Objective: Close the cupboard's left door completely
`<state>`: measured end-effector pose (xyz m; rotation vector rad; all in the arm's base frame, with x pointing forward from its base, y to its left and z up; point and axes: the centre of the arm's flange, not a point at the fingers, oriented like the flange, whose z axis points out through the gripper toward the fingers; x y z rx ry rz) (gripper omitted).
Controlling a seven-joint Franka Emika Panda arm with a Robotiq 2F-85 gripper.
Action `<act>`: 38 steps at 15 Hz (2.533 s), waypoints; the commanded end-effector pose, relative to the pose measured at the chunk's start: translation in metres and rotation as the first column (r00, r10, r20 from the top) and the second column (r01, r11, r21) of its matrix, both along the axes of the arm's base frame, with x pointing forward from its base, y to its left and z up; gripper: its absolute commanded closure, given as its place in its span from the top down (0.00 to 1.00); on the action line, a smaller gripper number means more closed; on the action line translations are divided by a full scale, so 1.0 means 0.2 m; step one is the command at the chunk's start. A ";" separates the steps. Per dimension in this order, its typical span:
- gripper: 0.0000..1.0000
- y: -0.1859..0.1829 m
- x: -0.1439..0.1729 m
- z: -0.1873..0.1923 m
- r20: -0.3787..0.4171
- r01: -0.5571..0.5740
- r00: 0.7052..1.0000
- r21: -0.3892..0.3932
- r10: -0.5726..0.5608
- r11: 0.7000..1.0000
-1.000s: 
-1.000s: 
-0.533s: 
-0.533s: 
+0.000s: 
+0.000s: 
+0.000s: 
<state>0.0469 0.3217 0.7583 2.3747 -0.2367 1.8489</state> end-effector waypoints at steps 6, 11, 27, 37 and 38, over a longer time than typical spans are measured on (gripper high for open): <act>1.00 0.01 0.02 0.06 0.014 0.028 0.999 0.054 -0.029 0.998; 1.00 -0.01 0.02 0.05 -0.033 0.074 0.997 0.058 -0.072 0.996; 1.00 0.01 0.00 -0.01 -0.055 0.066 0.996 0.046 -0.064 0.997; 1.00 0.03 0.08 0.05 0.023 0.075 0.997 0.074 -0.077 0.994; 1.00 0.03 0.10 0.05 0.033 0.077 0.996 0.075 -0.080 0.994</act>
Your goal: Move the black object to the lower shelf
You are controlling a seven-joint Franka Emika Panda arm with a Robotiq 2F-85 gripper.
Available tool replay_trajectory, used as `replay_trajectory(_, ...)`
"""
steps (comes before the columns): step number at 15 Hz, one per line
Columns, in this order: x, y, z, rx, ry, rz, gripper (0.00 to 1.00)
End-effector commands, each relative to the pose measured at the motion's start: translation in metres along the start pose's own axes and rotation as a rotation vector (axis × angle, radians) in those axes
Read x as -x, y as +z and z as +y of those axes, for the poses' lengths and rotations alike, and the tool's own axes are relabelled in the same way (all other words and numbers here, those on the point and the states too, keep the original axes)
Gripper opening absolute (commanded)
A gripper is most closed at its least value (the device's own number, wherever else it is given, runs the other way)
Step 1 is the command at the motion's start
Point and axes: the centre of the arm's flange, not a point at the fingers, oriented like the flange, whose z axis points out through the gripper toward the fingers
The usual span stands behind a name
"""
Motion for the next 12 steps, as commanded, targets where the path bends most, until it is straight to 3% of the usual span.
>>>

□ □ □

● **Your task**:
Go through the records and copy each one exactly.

● **Result of this exercise**:
Objective: Close the cupboard's left door completely
`<state>`: measured end-effector pose (xyz m; rotation vector rad; all in the arm's base frame, with x pointing forward from its base, y to its left and z up; point and axes: the centre of the arm's flange, not a point at the fingers, oriented like the flange, whose z axis points out through the gripper toward the fingers; x y z rx ry rz) (gripper omitted).
Controlling a seven-joint Franka Emika Panda arm with a Robotiq 2F-85 gripper.
Action `<act>`: 38 steps at 15 Hz (2.533 s), waypoints; the commanded end-effector pose, relative to the pose measured at the chunk's start: translation in metres and rotation as the first column (r00, r10, r20 from the top) and the second column (r01, r11, r21) of its matrix, both along the axes of the arm's base frame, with x pointing forward from its base, y to its left and z up; gripper: its absolute commanded closure, given as its place in its span from the top down (0.00 to 1.00); on the action line, a smaller gripper number means more closed; on the action line translations are divided by a full scale, so 1.0 means 0.2 m; step one is the command at the chunk's start. A ";" separates the steps. Per dimension in this order, its typical span:
- gripper: 0.0000..1.0000
- y: -0.1859..0.1829 m
- x: -0.1439..0.1729 m
- z: -0.1873..0.1923 m
- r20: -0.3787..0.4171
- r01: -0.5571..0.5740
- r00: 0.7052..1.0000
- r21: -0.3892..0.3932
- r10: -0.5726..0.5608
- r11: 0.7000..1.0000
-1.000s: 
-1.000s: 
-0.533s: 
-0.533s: 
+0.000s: 
+0.000s: 
+0.000s: 
<state>0.0469 0.3217 0.7583 2.3747 -0.2367 1.8489</state> end-effector waypoints at steps 6, 11, 27, 37 and 38, over a longer time than typical spans are measured on (gripper high for open): <act>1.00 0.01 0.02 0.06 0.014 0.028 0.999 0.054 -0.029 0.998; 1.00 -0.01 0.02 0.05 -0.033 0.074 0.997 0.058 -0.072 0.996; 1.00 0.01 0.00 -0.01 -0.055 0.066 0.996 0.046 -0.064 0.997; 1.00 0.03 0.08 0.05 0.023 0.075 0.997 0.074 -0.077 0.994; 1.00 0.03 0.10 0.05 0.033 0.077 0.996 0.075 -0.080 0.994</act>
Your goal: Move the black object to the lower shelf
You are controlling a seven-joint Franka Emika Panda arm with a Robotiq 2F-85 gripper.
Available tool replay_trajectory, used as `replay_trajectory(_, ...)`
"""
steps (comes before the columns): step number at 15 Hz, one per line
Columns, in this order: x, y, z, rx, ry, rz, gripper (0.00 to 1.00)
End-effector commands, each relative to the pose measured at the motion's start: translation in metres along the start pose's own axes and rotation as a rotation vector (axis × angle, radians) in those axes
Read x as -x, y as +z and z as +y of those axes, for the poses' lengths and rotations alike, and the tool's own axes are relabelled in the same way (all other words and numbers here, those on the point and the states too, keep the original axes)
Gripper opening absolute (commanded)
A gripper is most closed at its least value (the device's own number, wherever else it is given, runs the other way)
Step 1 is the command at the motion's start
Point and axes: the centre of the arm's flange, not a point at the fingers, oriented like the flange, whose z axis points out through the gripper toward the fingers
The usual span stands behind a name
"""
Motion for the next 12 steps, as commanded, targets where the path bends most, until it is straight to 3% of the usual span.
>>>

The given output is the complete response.